PAMPA ENERGIA: S&P Assigns 'B' Rating to $300MM 5-Yr. Sr. Notes
---------------------------------------------------------------
S&P Global Ratings assigned its 'B' debt rating to Pampa Energia
S.A.'s proposed $300 million five-year senior unsecured notes.
The proposed notes will be denominated in Argentinean pesos but
payable in dollars and will bear a fixed interest rate.  The notes
will have covenants that limit incurrence of debt.  The covenants
are the same as those on Pampa's $750 million senior unsecured
notes and include a minimum EBITDA interest coverage of 2x and a
maximum leverage defined as a debt-to-EBITDA ratio below 3.5x.

The rating on the notes is the same as S&P's corporate credit
rating on Pampa because, following consolidation with Petrobras
Argentina S.A., Pampa has become an operating holding company that
generates cash flows on its own, mitigating structural
subordination and resulting in no material disadvantage for
Pampa's creditors against creditors of its subsidiaries.  S&P
expects the company to use the proceeds of the notes to finance
capital expenditures, which S&P already incorporates in its base
case.

The ratings reflect Pampa Energia's competitive position as a
strong player in the Argentine energy sector, which is tempered by
exposure to the country's fragile economy and volatile regulatory
framework, as well as Pampa's limited geographic diversification.

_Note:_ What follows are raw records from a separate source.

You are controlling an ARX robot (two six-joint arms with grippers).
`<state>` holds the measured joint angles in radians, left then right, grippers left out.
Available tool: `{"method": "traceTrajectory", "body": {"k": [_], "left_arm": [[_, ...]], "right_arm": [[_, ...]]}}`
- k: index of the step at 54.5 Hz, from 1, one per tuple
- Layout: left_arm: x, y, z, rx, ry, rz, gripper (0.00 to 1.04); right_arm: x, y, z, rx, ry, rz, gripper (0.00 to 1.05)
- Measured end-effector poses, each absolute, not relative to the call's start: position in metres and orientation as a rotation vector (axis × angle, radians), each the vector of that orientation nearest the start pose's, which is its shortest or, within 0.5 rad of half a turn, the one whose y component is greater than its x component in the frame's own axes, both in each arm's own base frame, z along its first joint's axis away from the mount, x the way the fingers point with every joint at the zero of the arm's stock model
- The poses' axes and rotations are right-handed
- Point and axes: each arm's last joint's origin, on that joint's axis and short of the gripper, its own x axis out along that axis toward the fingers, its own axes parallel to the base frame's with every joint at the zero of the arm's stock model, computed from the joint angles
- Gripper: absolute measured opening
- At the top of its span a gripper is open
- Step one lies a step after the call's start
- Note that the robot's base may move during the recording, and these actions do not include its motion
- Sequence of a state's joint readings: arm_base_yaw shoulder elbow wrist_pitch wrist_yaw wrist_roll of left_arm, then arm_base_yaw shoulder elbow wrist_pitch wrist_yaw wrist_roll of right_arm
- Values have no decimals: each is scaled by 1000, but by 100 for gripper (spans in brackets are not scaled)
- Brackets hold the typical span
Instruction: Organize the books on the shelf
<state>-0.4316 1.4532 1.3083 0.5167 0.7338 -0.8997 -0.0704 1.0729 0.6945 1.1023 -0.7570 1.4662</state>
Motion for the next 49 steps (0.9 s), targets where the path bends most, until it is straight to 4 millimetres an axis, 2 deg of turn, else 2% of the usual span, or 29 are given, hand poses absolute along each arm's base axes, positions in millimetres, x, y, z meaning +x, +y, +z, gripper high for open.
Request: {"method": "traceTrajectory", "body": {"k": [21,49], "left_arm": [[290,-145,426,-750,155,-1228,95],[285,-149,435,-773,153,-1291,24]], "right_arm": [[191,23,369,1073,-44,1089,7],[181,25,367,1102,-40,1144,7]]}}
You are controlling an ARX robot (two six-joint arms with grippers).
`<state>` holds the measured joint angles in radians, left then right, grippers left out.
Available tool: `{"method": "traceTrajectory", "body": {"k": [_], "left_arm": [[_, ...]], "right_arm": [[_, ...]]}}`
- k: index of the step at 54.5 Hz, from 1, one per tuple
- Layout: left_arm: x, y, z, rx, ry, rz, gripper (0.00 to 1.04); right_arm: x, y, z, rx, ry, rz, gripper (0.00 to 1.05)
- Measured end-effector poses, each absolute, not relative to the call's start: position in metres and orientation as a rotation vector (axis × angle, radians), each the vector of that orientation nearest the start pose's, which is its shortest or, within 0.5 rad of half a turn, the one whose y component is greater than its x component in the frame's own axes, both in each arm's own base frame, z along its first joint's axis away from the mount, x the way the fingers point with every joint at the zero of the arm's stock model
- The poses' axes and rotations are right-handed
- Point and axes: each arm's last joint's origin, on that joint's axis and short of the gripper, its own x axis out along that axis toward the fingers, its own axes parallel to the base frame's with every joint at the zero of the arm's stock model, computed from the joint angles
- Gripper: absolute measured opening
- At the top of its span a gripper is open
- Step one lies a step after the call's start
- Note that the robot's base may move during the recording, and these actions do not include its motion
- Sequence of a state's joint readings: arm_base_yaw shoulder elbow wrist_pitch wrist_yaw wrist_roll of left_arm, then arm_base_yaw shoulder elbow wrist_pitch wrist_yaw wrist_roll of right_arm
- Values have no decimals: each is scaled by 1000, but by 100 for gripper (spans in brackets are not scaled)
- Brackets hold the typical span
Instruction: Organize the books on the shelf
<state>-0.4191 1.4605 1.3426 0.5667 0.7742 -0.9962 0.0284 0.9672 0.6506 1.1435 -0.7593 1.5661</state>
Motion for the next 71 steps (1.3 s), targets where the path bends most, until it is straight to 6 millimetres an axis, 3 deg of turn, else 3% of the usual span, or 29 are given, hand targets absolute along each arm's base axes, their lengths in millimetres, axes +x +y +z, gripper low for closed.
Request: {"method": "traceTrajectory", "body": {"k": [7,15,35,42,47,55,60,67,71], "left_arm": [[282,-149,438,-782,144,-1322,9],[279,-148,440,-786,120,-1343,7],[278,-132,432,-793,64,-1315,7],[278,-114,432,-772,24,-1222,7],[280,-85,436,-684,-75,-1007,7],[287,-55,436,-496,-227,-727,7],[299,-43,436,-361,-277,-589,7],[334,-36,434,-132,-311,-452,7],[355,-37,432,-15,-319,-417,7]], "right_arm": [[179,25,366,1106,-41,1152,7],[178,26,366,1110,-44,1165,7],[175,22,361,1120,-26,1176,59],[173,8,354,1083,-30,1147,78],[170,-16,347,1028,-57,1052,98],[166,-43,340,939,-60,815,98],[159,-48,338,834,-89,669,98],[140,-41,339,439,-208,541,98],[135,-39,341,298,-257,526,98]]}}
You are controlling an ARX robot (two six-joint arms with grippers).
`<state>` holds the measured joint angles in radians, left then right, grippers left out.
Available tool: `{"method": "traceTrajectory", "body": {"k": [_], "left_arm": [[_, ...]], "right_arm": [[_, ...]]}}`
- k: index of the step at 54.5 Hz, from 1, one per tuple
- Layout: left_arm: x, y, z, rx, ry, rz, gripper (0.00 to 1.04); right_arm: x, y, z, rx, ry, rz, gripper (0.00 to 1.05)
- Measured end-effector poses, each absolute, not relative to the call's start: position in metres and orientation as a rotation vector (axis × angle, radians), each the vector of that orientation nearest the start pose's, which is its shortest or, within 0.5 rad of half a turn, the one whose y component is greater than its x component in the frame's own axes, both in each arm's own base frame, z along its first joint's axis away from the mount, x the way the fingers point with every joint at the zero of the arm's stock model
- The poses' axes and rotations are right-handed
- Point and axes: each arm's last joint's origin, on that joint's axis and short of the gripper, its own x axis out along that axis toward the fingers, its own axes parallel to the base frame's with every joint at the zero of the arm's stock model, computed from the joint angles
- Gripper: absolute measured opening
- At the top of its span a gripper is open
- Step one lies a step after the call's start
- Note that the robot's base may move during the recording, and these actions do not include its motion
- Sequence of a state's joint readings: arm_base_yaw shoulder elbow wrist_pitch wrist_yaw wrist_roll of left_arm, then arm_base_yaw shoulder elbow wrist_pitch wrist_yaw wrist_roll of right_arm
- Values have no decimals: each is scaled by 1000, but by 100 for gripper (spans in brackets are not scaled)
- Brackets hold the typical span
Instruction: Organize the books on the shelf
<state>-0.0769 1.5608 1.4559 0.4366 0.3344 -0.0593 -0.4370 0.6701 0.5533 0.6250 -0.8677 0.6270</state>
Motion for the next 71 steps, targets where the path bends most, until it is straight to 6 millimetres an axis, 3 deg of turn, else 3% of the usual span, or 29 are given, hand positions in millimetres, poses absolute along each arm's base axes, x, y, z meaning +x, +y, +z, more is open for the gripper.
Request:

In addition, although Pampa's consolidated leverage pro forma the
Petrobras Argentina acquisition is moderate, amid significant
capital expenditures, S&P expects the company to post a free
operating cash flow shortfall in the next two years, weighing on
the rating.  On the other hand, S&P believes that in the medium
term, the company will benefit from improved cash generation from
the electric generation and distribution sectors, while still
focusing on the production of natural gas.  The announcement at
the end of January 2017 of the Integral Tariff Review (ITR) for
the electric sector, which sets the legal grounds for a more
transparent and predictable rate-setting process, improves cash-
flow predictability in the medium term and reduces Edenor's
(Pampa's electric distribution subsidiary) dependence on
compensation from a market clearinghouse, Compania Administradora
del Mercado Mayorista Electrico S.A. (CAMMESA).  Additionally, the
update in February 2017 of the remuneration scheme for the
generation business will result in margin improvements in this
business.

We expect that, despite the increase in debt following Petrobras'
acquisition and our expectations that the company will maintain
solid capex plans, the oil and gas operations' consolidation and
upside from the electric business will lead to moderate leverage
levels with a debt-to-EBITDA ratio close to 2.5x in 2017 that will
fall from 2018 onwards to levels of about 2x.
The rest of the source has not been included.